Filter this listing down to the lines that contain the word "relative", and copy them.

___

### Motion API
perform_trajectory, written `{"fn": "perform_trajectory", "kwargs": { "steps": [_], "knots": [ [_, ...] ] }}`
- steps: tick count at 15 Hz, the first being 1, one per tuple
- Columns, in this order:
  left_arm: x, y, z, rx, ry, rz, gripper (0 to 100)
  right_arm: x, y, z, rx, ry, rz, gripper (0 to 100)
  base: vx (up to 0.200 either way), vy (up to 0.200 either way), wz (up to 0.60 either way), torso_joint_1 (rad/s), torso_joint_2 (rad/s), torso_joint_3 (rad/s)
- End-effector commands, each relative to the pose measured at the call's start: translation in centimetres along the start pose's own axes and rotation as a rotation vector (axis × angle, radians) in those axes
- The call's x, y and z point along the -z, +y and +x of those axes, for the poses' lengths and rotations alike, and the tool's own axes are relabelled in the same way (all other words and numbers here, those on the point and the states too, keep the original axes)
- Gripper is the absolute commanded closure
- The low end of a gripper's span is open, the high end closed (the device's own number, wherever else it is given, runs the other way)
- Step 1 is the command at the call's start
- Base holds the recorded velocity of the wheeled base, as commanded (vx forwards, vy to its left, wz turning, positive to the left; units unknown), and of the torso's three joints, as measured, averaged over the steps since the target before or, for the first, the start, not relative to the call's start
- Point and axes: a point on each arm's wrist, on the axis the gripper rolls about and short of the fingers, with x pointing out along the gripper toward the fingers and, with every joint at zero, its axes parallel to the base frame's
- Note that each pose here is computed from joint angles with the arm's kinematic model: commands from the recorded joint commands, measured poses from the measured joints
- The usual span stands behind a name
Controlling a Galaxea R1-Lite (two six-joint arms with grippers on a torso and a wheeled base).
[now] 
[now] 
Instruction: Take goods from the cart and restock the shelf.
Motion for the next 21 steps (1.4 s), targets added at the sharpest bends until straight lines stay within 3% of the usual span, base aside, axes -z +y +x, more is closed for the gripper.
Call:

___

Answer
- End-effector commands, each relative to the pose measured at the call's start: translation in centimetres along the start pose's own axes and rotation as a rotation vector (axis × angle, radians) in those axes
- Base holds the recorded velocity of the wheeled base, as commanded (vx forwards, vy to its left, wz turning, positive to the left; units unknown), and of the torso's three joints, as measured, averaged over the steps since the target before or, for the first, the start, not relative to the call's start

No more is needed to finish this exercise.